Directions: Considering only lines that hold the word "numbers", report how many there are in the listing below, as a single number.

════════════════════

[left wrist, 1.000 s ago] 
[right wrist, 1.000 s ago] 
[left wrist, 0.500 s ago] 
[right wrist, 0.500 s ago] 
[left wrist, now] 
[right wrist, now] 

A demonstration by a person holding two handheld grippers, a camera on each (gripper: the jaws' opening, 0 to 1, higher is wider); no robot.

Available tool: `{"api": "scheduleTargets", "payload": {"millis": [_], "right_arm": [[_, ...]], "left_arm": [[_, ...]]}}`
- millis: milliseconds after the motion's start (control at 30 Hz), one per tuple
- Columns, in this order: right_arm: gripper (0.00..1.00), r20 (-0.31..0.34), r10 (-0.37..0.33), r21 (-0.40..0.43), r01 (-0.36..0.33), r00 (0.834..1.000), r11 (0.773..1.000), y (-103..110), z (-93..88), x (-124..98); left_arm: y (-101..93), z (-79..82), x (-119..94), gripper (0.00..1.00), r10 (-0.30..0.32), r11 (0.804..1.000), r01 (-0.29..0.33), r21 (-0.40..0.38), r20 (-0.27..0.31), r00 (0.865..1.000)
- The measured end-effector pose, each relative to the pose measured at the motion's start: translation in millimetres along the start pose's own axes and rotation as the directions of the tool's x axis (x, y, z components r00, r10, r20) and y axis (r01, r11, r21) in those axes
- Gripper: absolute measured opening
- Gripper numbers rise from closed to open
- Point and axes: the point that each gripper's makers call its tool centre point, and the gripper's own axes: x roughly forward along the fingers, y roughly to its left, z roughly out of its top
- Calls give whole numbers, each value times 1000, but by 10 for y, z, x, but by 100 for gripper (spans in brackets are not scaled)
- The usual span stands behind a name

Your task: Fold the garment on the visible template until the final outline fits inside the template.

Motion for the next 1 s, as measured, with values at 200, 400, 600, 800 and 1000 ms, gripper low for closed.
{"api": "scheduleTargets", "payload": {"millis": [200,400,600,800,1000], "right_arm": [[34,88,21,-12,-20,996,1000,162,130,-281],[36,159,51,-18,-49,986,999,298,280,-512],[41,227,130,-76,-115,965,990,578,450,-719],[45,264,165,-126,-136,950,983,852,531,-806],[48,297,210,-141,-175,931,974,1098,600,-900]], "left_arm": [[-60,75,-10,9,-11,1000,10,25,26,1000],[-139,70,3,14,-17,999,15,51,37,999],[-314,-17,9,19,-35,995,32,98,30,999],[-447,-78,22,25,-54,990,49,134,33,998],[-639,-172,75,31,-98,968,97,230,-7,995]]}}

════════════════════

Result for this task: 2